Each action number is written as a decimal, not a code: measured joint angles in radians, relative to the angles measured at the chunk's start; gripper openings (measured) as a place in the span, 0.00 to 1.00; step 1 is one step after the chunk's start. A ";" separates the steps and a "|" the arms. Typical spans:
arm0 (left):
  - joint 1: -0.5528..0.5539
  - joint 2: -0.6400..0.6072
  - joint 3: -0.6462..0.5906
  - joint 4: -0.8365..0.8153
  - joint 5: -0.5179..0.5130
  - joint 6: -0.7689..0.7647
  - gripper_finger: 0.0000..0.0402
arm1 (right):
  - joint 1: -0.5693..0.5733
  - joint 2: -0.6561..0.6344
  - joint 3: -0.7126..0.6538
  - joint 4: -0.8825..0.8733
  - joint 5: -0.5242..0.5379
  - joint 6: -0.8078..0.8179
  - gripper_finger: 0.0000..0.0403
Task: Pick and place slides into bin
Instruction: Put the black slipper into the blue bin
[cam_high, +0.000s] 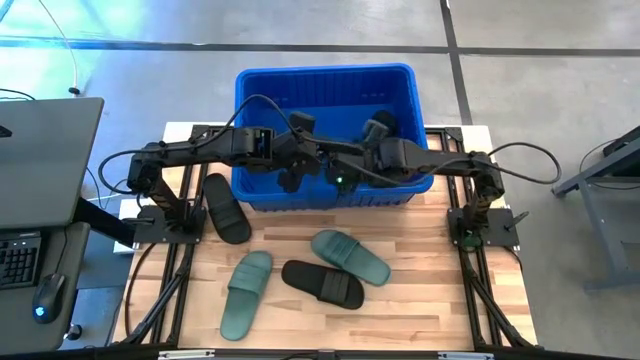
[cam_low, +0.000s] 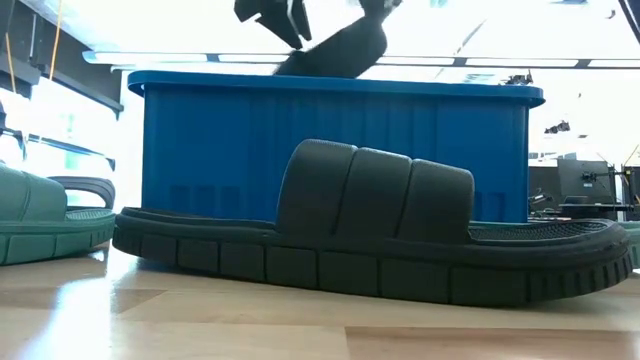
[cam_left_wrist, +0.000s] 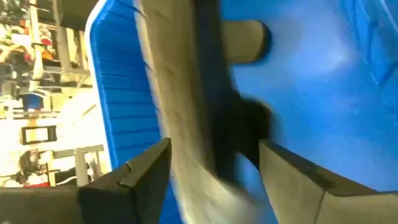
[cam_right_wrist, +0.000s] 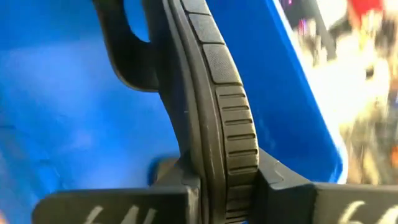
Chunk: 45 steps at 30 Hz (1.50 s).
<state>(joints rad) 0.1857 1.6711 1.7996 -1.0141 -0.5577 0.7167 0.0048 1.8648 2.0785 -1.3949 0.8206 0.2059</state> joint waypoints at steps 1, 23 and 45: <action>-0.001 0.000 0.000 0.000 -0.019 -0.007 0.59 | -0.015 0.000 0.000 -0.035 0.003 0.066 0.10; -0.010 -0.009 -0.001 -0.303 -0.121 -0.286 0.47 | -0.303 0.084 0.001 0.017 -0.310 0.392 0.10; -0.010 -0.010 -0.002 -0.528 -0.107 -0.469 0.37 | -0.311 0.203 0.005 0.104 -0.157 0.364 0.13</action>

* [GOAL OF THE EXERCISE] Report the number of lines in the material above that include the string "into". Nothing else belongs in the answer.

* [ANSWER BELOW] 2